憂太や真希がベッドに寝るならいいが、パンダや棘だった場合、離れておかないと……。
――パンダならいい?

思ったよりもすぐに意識は落ちて目が覚めた時には、絶望した。

振り向くと黒髪があり、恐らく憂太の後頭部。
軽く撫でてから起き上がり、憂太の目の前にいた人物に息を呑んだ。

憂太の腕の中に――真希がいる。
わかっている。
無意識。

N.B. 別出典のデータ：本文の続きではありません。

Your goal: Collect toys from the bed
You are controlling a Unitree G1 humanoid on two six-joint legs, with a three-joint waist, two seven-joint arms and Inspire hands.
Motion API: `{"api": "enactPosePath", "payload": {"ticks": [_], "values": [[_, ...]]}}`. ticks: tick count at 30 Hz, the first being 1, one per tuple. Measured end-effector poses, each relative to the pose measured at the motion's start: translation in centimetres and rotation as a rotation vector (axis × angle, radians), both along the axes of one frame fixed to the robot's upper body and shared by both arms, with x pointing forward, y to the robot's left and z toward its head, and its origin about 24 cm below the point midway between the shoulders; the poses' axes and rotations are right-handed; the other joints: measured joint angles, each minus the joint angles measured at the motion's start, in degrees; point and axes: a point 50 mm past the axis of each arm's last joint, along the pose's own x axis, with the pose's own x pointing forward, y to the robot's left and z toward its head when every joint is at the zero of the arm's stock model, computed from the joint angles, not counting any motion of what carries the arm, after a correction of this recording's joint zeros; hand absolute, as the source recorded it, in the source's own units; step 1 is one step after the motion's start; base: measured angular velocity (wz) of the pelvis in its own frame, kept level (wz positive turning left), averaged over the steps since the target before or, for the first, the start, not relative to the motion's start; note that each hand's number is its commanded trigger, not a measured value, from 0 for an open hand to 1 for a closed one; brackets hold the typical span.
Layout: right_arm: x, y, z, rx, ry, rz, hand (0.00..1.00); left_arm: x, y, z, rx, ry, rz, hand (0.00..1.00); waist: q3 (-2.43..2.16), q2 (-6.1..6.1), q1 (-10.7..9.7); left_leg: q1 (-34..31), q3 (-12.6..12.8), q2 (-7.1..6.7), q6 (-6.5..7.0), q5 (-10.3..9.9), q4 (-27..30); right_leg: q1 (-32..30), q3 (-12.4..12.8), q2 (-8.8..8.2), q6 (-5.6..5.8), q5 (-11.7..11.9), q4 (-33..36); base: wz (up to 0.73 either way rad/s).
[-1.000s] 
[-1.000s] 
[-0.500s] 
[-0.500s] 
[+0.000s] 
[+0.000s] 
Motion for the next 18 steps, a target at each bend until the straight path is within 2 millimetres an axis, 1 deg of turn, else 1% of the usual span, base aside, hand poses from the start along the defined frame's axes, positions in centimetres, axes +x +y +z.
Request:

寝惚けて。
そんなのはわかりきっている。

でも、理解が追いつかなかった。
慌てて部屋から出ようとするとベッドから落ち、足を挫いてしまう。
それでも、誰にも気づかれないうちに部屋を出た。

「どういうこと……え、憂太……?……ッ!痛い……」

挫いた右足を庇いながら自身の部屋に辿り着き、顔を洗ってまたベッドに沈み込む。
でもすぐに起き上がり、酷くならないように足首に湿布を貼っておいた。

今日は土曜日。
授業はないし、任務もない。
1日休んでいよう。

憂太との関係が進んで、余裕が出来たと思ったら、今度は嫌なものが見えてきてしまった。
――もう何も見たくない。

「憂太のばぁか……」

独りきりで、憂太を責める言葉しか出てこなかった。